◆ TASK BRIEF ◆
Report each line below that carries the word "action".

◆ RECORDS FOR THE EXERCISE ◆
##############################

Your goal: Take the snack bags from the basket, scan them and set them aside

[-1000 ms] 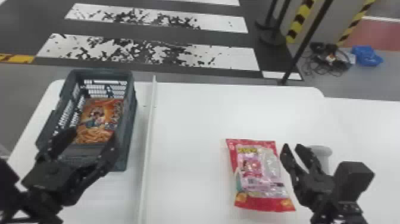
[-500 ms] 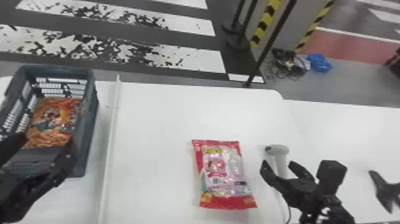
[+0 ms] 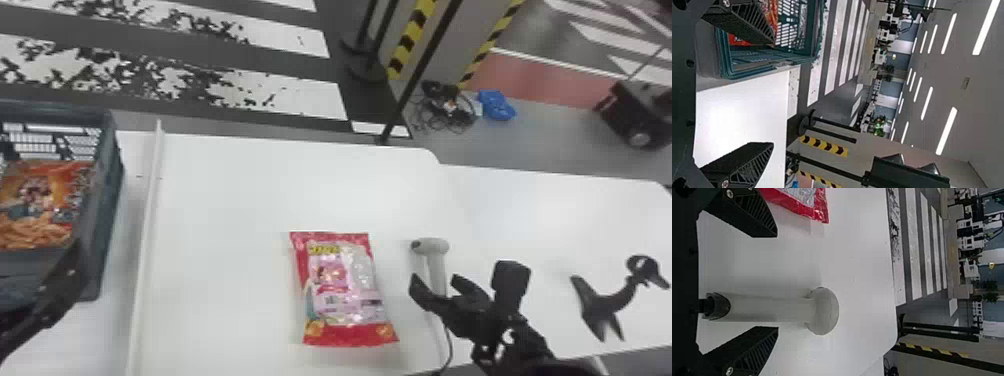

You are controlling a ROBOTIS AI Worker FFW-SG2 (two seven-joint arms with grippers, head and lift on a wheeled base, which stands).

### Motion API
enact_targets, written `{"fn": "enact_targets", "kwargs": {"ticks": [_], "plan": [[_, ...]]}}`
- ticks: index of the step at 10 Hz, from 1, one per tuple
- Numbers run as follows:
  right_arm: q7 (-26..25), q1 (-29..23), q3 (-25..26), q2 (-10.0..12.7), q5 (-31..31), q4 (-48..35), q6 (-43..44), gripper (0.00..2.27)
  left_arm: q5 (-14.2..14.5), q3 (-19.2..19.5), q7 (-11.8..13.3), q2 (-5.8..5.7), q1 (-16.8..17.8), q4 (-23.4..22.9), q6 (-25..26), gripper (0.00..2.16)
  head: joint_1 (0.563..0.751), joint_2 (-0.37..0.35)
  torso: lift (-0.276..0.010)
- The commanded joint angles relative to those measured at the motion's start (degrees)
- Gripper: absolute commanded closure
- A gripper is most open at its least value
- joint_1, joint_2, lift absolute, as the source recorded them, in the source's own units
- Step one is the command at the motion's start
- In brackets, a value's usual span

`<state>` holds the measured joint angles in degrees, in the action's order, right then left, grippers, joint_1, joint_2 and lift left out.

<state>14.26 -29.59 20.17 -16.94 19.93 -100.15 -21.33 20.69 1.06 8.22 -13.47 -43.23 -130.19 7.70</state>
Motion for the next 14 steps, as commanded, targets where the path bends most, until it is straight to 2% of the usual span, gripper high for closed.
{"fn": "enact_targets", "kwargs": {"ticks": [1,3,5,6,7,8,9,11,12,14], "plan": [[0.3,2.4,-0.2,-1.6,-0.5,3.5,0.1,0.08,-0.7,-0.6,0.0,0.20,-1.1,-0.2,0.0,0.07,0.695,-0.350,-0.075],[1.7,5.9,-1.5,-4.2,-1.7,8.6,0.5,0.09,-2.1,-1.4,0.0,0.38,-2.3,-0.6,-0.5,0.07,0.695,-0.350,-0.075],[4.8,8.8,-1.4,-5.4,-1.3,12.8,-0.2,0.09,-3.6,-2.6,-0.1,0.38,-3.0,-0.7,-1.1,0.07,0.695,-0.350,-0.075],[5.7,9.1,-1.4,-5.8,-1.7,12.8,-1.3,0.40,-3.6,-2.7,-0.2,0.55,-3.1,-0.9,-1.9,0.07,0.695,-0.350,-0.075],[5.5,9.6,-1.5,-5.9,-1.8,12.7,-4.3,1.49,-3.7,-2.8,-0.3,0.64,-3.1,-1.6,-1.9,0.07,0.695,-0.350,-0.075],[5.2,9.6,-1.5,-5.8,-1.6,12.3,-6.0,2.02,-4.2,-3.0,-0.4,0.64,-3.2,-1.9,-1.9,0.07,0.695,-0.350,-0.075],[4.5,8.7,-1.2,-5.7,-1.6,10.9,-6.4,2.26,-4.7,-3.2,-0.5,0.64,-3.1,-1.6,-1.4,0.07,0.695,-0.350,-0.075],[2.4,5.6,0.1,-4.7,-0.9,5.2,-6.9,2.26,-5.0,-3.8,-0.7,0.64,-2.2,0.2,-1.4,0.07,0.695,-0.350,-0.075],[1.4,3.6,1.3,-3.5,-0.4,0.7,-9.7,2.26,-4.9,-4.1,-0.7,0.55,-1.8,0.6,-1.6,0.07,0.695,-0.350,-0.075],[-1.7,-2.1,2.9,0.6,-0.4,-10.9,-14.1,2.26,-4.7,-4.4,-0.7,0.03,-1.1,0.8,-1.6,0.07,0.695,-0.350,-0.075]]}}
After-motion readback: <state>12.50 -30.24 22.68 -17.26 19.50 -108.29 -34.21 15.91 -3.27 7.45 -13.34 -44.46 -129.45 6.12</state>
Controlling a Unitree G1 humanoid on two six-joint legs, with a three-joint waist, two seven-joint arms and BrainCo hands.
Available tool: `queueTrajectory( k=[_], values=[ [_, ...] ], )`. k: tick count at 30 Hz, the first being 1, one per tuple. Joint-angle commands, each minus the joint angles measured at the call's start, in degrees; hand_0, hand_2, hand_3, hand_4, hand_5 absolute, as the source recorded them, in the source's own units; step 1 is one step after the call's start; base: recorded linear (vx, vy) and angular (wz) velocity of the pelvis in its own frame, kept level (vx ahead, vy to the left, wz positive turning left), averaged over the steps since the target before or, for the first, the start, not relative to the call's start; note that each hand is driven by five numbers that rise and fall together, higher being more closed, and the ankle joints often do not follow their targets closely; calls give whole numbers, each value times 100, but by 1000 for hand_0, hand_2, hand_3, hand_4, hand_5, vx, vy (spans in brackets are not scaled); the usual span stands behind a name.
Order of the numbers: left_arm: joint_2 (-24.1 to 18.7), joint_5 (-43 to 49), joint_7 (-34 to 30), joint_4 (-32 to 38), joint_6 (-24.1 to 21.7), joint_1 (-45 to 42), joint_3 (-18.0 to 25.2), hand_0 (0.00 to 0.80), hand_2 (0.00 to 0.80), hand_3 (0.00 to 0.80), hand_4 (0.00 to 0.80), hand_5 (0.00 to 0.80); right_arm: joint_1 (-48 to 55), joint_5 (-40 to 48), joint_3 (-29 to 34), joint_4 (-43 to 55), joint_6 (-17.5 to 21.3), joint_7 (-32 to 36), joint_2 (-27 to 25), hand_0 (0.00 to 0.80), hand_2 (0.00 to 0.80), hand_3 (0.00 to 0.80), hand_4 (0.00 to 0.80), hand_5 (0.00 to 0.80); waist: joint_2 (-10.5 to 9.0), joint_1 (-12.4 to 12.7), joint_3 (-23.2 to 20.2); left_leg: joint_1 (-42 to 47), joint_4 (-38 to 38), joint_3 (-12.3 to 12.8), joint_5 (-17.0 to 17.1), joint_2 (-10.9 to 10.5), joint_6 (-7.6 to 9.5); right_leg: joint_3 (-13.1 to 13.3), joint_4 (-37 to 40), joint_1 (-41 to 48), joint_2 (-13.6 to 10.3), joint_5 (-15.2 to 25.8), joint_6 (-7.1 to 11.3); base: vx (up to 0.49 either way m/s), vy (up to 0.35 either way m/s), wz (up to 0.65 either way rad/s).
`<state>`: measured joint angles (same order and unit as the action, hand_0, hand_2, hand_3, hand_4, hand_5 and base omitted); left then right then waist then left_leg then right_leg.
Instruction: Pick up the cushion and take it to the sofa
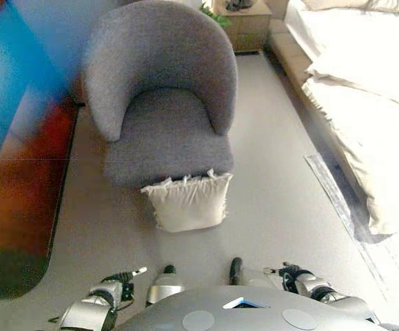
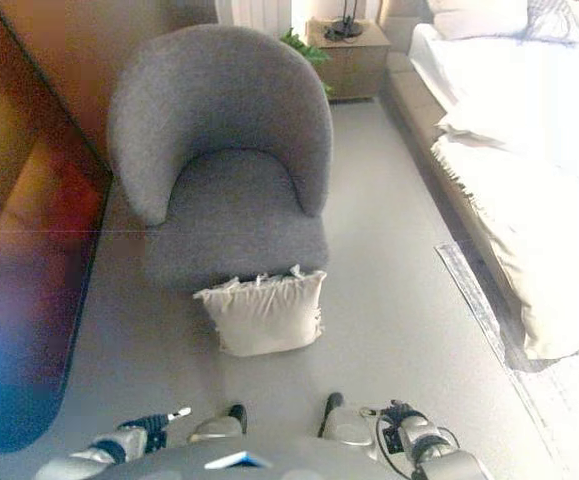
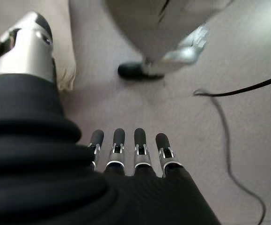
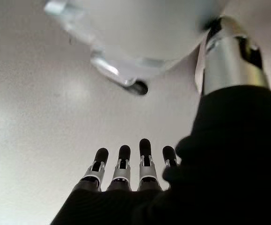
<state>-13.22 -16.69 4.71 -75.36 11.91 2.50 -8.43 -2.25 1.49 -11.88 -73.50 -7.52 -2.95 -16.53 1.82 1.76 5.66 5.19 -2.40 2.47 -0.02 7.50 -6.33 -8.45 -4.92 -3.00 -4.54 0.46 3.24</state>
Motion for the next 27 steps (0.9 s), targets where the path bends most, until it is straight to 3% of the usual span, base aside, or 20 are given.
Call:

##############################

◆ RESPONSE TO THE EXERCISE ◆
`<state>` holds the measured joint angles in degrees, in the action's order, right then left, grippers, joint_1, joint_2 and lift left out.
`<state>`: measured joint angles (same order and unit as the action, hand_0, hand_2, hand_3, hand_4, hand_5 and base omitted); left then right then waist then left_leg then right_leg.

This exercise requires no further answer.